The Battle of Fort Fisher, N.C.

Sunday, November 20, 2011

Wilmington's Bellamy Mansion

From Wikipedia.

Dr. John D. Bellamy (Sept. 18, 1817-Aug. 30, 1896)

Built and owned the Bellamy Mansion in Wilmington, NC, and was a medical doctor.

His son Marsden Bellamy enlisted in the Scotland Neck Cavalry before North Carolina seceded, but later enlisted in the Confederate Navy.

A younger son, William, joined the Wilmington Rifle Guards a few months later.

The Bellamy Mansion's architect, James F. Post, joined the Confederate artillery and helped design and build various structures at Fort Fisher and Fort Anderson.

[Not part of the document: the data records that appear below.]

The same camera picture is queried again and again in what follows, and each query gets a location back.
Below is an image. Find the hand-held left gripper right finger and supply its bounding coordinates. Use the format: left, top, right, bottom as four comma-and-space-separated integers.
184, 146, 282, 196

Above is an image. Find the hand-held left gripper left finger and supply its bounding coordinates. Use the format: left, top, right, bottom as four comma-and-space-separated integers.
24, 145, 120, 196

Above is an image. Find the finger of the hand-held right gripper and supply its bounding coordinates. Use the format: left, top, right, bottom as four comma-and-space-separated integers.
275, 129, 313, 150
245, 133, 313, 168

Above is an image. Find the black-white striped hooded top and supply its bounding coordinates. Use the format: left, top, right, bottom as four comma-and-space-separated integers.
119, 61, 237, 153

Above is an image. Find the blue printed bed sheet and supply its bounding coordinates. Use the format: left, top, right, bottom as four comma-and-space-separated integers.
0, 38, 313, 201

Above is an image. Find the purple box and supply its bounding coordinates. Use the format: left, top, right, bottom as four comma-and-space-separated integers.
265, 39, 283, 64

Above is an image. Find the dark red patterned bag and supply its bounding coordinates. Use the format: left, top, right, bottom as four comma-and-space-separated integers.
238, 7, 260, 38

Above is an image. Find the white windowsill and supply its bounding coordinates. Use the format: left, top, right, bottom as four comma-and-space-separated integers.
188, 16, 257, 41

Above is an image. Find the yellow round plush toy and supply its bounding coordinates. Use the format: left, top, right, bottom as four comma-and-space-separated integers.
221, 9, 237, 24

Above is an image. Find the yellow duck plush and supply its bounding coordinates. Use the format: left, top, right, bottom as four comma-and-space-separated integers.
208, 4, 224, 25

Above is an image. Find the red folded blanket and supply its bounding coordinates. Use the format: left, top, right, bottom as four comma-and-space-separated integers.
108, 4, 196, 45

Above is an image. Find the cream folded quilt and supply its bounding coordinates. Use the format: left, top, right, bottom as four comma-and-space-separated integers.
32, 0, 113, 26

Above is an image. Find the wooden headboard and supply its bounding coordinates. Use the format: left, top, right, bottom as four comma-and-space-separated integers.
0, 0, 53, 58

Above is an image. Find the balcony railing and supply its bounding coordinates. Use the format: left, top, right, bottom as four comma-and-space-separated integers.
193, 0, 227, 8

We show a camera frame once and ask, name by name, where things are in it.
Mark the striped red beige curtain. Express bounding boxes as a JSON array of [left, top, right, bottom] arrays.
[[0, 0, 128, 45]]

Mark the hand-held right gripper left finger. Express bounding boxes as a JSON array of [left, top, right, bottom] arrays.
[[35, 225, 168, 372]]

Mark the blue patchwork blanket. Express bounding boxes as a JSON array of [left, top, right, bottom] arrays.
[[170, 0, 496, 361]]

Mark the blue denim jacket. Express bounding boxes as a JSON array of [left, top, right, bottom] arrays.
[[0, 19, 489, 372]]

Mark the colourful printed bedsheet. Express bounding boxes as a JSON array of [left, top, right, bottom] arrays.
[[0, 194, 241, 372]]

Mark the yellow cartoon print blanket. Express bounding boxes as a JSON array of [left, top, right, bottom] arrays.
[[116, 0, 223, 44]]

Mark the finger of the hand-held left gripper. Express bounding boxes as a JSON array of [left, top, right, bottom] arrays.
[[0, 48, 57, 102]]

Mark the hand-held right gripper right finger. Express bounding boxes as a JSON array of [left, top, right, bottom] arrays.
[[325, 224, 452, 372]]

The mansion's draftsman, Rufus Bunnel, had already returned north before Fort Sumter was fired on and joined a Connecticut regiment.

Enslaved plasterer, William B. Gould, who had worked on the house, escaped Wilmington on the night of Sept. 21, 1862, with eight other slaves by rowing a small boat down the Cape Fear River. They got to a Union ship where he and several others joined the US Navy.

He kept an extensive diary during the war and is thought to be one of the few former slaves to have kept one. After the war, he again took up the plasterer trade in Massachusetts.

During the war, the Bellamy family continued to live at the mansion on Market Street, until a yellow fever epidemic forced them to leave.